- EXERCISE DESCRIPTION -
Using the entries that follow, please report how many lines contain the word "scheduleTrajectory", with no other words.

- ENTRIES SUPPLIED -
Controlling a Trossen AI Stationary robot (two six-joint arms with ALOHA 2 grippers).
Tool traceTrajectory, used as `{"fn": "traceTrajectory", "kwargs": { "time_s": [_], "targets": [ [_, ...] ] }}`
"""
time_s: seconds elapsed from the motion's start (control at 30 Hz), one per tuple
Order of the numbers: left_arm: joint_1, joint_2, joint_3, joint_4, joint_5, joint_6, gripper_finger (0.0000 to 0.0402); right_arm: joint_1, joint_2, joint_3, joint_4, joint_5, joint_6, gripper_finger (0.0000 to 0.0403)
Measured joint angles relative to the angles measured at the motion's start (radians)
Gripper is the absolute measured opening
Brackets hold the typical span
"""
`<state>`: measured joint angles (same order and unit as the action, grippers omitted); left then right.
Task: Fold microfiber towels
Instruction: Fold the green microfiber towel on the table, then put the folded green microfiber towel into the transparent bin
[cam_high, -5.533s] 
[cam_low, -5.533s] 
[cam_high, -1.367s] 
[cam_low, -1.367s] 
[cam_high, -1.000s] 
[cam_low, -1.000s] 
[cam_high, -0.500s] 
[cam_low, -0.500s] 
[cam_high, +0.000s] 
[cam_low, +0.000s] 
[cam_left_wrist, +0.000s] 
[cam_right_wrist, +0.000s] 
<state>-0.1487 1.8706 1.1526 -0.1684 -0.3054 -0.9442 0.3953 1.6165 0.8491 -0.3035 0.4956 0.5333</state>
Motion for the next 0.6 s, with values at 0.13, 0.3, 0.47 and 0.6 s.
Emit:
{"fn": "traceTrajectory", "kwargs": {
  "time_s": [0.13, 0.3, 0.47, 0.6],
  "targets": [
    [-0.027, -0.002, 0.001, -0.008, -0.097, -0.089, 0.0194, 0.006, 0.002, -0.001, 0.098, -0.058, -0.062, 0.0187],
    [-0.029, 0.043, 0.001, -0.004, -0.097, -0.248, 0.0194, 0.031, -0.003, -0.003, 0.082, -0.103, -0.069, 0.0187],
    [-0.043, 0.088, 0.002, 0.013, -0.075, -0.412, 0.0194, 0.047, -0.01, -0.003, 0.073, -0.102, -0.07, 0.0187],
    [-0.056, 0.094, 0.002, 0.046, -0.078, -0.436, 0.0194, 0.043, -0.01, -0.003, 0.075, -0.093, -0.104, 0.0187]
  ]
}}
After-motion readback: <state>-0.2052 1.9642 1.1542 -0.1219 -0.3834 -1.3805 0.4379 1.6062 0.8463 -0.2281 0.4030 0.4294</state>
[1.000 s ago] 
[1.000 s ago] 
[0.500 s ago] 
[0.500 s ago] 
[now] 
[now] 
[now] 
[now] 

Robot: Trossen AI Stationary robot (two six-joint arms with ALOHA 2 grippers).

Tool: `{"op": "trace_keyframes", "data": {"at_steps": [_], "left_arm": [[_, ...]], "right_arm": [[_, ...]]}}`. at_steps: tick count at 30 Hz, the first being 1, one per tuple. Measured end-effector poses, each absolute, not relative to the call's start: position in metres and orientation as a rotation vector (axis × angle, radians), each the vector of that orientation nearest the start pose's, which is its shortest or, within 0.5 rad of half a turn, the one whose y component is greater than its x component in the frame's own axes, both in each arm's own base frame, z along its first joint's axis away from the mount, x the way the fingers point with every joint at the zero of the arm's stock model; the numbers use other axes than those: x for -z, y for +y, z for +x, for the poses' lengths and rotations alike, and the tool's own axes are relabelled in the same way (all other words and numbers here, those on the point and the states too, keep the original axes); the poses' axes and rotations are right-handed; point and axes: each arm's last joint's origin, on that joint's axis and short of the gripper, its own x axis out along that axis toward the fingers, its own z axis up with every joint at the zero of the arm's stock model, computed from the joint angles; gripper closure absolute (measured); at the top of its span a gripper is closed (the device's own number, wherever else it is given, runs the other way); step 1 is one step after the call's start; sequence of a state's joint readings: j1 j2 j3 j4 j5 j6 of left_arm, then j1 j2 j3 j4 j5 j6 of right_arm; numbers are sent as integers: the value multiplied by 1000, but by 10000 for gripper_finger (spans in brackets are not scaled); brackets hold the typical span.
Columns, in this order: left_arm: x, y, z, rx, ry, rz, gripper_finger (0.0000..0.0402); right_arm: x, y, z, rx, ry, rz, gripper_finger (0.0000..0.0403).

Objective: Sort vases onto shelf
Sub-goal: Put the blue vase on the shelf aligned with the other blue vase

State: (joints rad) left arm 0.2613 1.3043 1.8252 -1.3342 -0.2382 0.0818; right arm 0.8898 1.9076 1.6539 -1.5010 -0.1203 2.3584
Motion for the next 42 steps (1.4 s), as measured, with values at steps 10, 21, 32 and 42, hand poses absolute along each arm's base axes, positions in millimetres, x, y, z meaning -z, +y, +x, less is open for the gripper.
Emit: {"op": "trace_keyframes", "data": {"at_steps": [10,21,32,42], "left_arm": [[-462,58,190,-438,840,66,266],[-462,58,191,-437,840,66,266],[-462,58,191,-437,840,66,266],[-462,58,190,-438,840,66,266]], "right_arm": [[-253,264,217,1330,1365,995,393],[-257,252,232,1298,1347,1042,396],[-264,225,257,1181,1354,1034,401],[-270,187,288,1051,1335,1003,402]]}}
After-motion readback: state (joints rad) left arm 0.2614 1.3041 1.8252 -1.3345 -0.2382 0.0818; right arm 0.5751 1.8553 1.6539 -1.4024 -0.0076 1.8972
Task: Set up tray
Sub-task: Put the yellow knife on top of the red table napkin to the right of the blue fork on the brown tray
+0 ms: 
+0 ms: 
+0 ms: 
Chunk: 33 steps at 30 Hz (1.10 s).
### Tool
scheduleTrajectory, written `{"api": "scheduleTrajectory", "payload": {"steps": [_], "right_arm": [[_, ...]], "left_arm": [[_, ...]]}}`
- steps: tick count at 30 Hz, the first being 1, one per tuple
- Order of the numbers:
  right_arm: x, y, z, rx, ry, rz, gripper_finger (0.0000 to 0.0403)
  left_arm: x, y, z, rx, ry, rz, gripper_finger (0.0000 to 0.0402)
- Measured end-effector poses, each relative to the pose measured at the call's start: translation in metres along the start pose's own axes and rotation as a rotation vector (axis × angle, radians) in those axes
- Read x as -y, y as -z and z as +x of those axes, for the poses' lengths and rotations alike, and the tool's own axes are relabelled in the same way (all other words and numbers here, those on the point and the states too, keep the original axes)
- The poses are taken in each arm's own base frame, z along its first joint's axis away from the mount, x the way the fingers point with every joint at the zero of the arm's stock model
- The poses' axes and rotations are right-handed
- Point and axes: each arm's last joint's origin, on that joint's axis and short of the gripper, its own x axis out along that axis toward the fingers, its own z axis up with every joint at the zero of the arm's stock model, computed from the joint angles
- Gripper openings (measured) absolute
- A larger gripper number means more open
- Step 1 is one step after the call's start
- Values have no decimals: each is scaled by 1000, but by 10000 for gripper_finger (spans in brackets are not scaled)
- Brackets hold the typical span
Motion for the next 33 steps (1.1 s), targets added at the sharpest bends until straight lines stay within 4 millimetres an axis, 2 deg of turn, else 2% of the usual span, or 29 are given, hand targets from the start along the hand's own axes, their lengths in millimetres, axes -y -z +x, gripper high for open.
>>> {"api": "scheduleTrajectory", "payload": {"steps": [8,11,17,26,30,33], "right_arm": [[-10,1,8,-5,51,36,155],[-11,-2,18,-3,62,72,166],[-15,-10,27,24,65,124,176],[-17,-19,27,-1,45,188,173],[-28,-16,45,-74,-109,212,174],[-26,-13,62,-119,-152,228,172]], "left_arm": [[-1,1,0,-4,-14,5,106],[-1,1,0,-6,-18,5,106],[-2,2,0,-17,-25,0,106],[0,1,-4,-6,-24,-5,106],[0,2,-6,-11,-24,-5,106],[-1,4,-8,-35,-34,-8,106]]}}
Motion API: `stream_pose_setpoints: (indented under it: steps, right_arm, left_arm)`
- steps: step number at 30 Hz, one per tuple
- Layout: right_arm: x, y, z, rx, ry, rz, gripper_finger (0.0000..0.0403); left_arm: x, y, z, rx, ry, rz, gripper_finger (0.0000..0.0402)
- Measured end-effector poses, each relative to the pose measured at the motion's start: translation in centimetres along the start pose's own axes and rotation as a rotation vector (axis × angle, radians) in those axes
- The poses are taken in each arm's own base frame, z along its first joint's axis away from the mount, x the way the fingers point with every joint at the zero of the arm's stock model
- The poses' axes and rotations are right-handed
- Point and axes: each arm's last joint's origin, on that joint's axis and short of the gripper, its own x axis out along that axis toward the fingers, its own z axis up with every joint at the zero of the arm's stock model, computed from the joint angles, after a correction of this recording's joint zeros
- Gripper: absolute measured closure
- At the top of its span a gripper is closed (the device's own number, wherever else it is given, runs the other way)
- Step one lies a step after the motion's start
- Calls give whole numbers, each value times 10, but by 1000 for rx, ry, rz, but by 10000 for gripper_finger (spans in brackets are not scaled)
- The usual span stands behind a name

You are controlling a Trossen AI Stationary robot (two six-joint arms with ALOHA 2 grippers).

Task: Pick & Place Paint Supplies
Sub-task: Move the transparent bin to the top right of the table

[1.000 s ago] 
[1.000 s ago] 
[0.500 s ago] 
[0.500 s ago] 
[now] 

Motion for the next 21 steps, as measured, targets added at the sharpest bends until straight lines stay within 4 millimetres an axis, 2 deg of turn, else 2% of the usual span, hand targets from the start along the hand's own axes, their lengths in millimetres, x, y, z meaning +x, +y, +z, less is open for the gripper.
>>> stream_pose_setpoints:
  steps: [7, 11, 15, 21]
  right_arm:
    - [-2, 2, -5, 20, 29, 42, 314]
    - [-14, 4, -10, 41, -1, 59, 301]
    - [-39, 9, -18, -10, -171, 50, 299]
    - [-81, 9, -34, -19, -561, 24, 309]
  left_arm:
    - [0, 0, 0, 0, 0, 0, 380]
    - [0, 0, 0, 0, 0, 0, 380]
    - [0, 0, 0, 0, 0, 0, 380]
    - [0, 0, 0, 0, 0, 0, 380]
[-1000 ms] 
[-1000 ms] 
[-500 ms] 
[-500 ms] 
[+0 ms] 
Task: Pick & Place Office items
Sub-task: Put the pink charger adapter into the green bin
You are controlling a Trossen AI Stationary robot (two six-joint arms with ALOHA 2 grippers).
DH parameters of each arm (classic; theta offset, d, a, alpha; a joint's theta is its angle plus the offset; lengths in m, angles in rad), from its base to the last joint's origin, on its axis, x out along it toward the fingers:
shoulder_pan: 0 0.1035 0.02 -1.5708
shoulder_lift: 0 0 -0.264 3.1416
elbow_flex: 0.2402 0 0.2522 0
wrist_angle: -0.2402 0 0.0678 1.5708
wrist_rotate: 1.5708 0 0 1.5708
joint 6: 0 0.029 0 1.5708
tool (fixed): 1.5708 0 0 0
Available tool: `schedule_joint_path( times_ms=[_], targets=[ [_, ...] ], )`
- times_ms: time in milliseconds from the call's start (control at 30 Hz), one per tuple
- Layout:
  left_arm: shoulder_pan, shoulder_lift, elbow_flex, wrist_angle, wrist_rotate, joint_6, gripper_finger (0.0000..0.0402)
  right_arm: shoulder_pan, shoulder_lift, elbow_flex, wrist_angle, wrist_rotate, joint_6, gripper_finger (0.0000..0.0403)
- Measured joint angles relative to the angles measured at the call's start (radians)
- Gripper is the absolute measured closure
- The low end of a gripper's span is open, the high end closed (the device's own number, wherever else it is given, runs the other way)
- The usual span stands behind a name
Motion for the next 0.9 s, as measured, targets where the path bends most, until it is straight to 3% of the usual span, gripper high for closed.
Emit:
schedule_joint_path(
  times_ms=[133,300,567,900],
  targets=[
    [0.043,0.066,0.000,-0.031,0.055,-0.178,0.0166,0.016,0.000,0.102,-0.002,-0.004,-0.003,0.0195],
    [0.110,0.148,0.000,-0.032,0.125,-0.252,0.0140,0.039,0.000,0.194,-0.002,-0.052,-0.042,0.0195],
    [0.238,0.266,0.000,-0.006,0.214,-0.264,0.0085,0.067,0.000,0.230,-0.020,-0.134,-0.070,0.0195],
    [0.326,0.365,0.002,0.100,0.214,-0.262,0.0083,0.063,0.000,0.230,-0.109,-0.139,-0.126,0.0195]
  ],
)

- WRITTEN SOLUTION -
2